The future of cell and gene therapies in Parkinson’s disease treatment is poised for significant advancements, with the potential to transform the landscape of care for patients. As research in regenerative medicine continues to progress, cell-based therapies, such as stem cell transplantation, hold promise for replacing damaged neurons and restoring motor function. Recent studies have explored the use of induced pluripotent stem cells (iPSCs) and fetal-derived dopaminergic neurons, which could help replace the lost dopamine-producing cells in the brain. These therapies aim to address the root causes of Parkinson’s disease, offering hope for long-term symptom relief and even the possibility of disease modification, rather than merely managing symptoms. Clinical trials have shown some encouraging results, though challenges remain regarding the safety, integration, and functionality of transplanted cells.

Gene therapies also offer a promising avenue for treating Parkinson’s disease by targeting the genetic and molecular mechanisms underlying the disorder. Approaches such as delivering genes that encode for neuroprotective factors, like glial cell-derived neurotrophic factor (GDNF), or correcting mutations in specific genes (e.g., LRRK2, PARK7) may slow disease progression or provide symptomatic relief.

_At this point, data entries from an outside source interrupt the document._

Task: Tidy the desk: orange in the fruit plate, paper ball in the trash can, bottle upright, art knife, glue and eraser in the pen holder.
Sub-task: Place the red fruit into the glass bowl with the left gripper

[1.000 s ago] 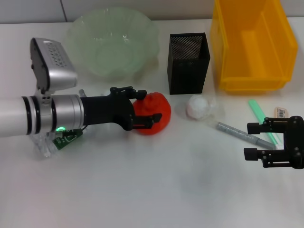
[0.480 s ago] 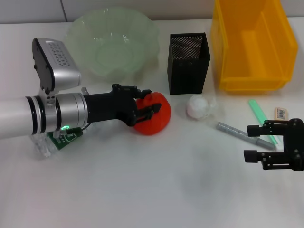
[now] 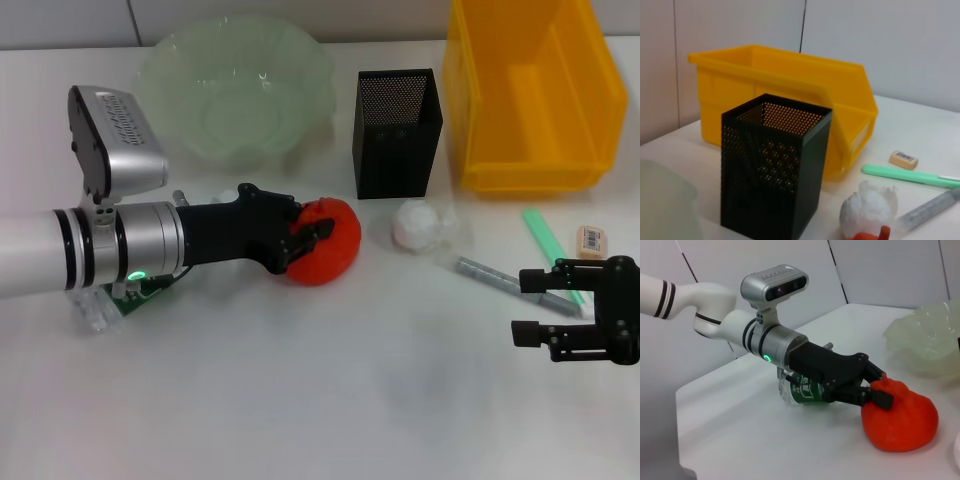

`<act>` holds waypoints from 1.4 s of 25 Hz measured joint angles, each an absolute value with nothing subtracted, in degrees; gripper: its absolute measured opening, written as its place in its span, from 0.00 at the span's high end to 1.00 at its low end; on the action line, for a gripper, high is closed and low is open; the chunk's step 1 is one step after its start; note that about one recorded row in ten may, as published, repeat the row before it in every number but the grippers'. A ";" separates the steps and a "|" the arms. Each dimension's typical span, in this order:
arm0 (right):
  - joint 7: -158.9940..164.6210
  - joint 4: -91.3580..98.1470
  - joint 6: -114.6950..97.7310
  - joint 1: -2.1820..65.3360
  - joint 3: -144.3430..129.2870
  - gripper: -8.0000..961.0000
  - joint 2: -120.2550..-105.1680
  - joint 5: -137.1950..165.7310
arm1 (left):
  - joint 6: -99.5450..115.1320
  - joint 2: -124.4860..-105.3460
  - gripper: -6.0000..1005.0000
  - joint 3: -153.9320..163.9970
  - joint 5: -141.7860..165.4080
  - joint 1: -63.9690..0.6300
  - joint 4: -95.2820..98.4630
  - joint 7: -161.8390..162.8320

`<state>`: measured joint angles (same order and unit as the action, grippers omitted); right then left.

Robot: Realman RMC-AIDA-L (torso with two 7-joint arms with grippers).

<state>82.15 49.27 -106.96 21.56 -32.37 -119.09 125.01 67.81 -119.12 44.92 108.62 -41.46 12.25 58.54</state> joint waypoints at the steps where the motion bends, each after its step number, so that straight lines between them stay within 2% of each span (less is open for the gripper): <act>1: 82.12 49.27 -106.95 21.52 -32.36 0.26 -119.09 125.01 | 68.27 -119.10 0.81 44.91 108.64 -41.41 12.34 58.56; 8: 82.09 49.10 -106.95 21.38 -32.34 0.26 -119.09 125.01 | 73.58 -118.76 0.85 44.49 108.58 -40.43 14.64 60.35; 18: 82.05 48.83 -106.97 21.57 -32.70 0.26 -119.18 124.73 | 81.40 -118.71 0.88 44.67 102.84 -37.14 32.96 76.24; 21: 82.04 48.42 -107.02 21.97 -32.85 0.26 -119.18 124.70 | 77.44 -118.63 0.91 44.67 100.06 -38.08 35.64 79.13; 23: 82.04 48.34 -107.15 22.23 -32.86 0.26 -119.18 124.68 | 62.99 -118.71 0.92 44.87 99.20 -41.44 35.14 82.07; 27: 82.06 48.34 -107.26 22.53 -32.87 0.26 -119.18 124.65 | 53.45 -118.98 0.93 46.07 98.83 -43.16 33.63 82.96; 35: 81.91 47.97 -107.02 22.86 -32.87 0.27 -119.18 124.50 | 48.47 -119.08 0.79 48.64 98.28 -43.52 33.24 83.27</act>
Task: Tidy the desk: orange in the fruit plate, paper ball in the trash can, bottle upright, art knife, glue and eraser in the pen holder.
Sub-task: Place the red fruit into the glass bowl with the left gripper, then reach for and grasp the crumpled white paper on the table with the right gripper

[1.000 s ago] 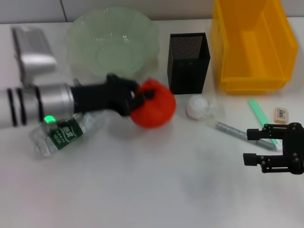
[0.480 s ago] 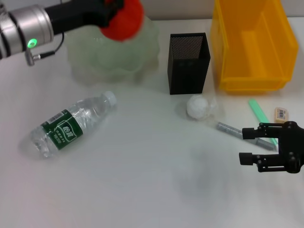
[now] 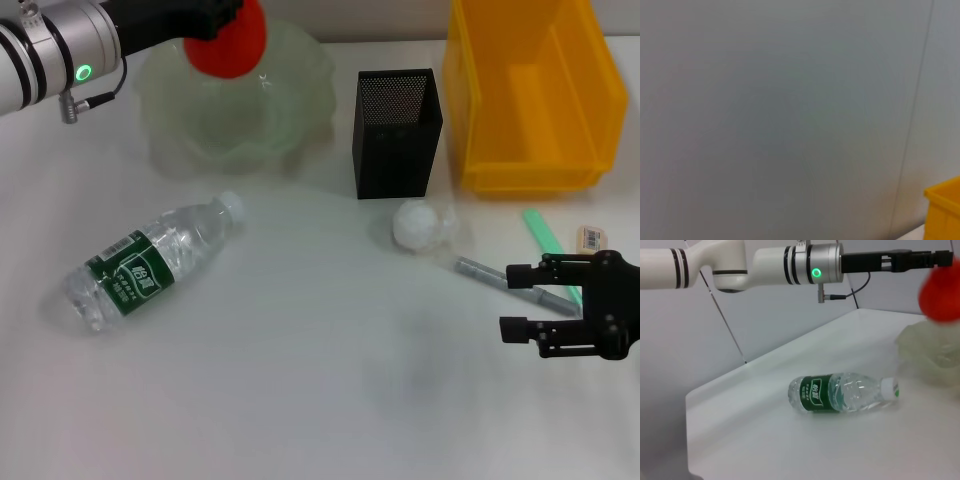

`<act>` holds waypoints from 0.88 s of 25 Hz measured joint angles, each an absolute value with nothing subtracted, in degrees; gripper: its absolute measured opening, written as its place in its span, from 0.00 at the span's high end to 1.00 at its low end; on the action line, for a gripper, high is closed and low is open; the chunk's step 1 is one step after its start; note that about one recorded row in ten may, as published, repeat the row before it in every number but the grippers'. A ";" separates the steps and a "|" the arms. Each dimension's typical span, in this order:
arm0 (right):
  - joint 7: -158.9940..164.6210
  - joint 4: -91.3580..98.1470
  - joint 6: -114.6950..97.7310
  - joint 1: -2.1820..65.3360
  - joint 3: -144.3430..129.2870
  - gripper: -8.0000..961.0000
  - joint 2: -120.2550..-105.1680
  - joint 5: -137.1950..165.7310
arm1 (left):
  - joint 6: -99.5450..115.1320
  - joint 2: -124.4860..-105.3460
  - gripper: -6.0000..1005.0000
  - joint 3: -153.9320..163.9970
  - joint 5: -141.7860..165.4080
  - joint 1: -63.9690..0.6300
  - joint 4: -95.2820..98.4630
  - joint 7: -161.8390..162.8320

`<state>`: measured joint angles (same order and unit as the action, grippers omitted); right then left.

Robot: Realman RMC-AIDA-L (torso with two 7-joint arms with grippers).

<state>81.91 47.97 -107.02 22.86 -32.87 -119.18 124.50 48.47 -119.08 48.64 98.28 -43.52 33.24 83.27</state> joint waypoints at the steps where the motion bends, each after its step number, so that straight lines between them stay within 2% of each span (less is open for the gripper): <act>1: 81.90 47.82 -107.02 23.02 -32.90 0.27 -119.18 124.48 | 47.84 -119.11 0.76 48.70 98.24 -43.53 33.25 83.30; 4: 81.71 47.52 -107.25 23.43 -32.94 0.27 -119.18 124.46 | 47.85 -119.09 0.70 48.73 97.60 -43.20 33.26 83.25; 10: 81.28 48.00 -108.81 24.29 -32.95 0.27 -119.15 124.29 | 50.11 -118.79 0.51 49.11 94.64 -41.73 34.05 82.71; 14: 83.01 50.76 -111.23 24.42 -32.46 0.27 -119.10 122.83 | 59.17 -118.50 0.39 49.32 94.00 -38.76 37.29 82.25; 15: 85.03 52.48 -111.33 24.40 -32.34 0.27 -119.10 122.50 | 67.36 -118.26 0.36 49.37 94.39 -36.57 39.54 80.44; 17: 93.85 58.69 -111.24 24.68 -33.07 0.27 -119.18 122.53 | 67.36 -118.26 0.30 49.37 94.39 -36.57 39.54 80.44; 19: 98.11 61.32 -111.33 24.98 -33.89 0.27 -119.19 123.00 | 88.36 -117.60 0.23 49.50 94.95 -28.94 45.49 77.34; 21: 105.41 66.63 -111.59 25.61 -36.19 0.27 -119.20 123.86 | 93.48 -117.24 0.14 49.45 94.95 -26.87 46.33 77.43; 22: 111.08 71.35 -111.67 26.14 -38.74 0.27 -119.22 124.25 | 99.00 -116.76 0.14 49.35 94.95 -25.07 46.44 77.53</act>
<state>111.09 71.35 -111.67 26.14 -38.74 -119.22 124.25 99.00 -116.76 49.35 94.95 -25.07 46.44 77.53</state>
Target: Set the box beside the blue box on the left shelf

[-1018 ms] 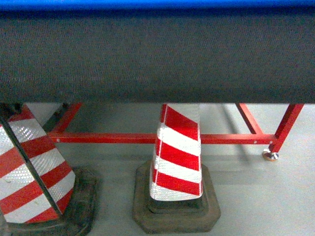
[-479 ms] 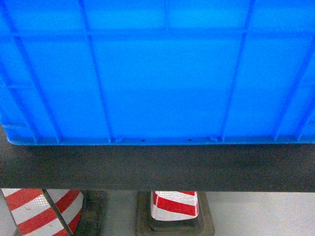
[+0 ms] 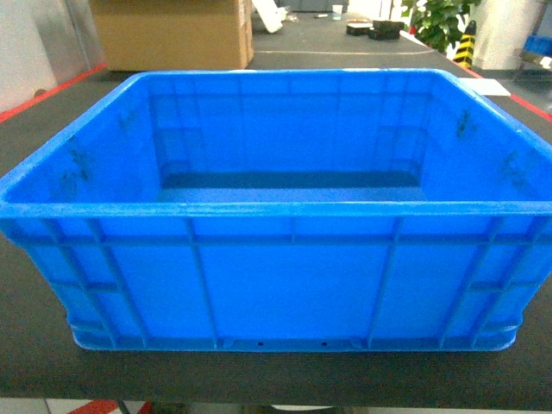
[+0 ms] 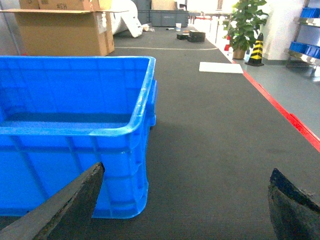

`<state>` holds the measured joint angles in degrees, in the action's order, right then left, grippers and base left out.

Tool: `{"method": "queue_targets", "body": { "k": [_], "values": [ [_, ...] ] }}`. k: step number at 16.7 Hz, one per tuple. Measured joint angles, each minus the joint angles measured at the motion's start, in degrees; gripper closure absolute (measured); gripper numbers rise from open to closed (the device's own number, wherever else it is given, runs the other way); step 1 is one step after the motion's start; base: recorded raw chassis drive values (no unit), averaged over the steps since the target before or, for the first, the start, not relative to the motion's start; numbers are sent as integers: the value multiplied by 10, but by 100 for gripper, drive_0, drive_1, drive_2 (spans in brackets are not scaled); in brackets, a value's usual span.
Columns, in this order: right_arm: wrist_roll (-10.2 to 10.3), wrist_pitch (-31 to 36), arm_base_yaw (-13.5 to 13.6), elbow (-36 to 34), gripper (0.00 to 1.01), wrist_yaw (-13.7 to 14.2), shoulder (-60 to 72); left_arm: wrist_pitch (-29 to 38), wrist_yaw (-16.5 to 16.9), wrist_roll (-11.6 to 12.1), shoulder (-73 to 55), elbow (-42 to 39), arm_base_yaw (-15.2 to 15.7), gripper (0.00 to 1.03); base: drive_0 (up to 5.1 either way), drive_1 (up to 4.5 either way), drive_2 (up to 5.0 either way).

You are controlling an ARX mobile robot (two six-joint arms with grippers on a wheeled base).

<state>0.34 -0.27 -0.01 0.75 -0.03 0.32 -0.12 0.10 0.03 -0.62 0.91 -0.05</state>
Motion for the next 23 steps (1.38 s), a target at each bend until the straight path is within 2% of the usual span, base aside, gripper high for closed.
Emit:
{"method": "queue_targets", "body": {
  "k": [23],
  "values": [
    [0, -1, 0, 0, 3, 0, 0, -2, -1, 0, 0, 0, 0, 5, 0, 0, 0]
  ]
}}
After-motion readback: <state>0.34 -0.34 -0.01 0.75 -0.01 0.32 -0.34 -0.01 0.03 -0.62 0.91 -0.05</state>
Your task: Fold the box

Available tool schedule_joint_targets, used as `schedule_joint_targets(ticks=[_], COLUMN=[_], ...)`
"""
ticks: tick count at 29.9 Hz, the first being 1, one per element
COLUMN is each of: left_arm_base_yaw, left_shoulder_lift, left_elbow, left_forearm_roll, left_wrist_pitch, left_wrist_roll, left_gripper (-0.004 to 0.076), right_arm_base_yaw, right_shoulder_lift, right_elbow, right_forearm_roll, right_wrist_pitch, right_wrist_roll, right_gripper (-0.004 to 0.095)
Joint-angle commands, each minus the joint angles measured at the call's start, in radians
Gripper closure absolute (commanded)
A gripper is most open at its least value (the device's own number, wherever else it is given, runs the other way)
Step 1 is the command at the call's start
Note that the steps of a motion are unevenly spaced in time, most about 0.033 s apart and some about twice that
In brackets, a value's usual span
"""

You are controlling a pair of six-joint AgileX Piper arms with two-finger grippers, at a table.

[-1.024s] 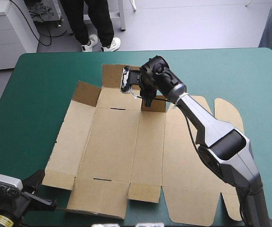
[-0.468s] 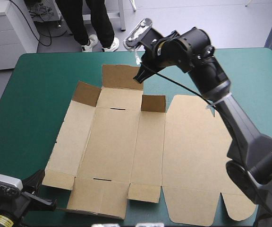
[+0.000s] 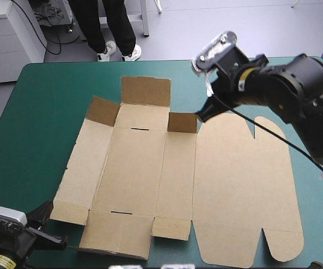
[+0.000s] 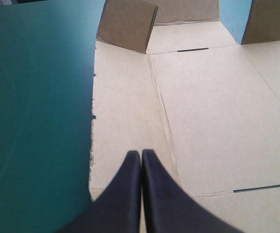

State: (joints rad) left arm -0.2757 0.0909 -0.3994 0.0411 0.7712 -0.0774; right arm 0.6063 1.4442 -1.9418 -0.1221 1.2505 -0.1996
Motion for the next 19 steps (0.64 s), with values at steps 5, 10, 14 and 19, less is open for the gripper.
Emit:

Advancements in viral vector technology, such as adeno-associated virus (AAV) vectors, have enabled more precise and efficient gene delivery to the brain. With the increasing success of these technologies in preclinical and early-stage clinical trials, gene therapies will likely become an integral part of personalized treatment regimens for Parkinson’s disease in the coming years. However, overcoming challenges related to delivery methods, long-term effects, and regulatory hurdles will be key to realizing the full potential of these therapies.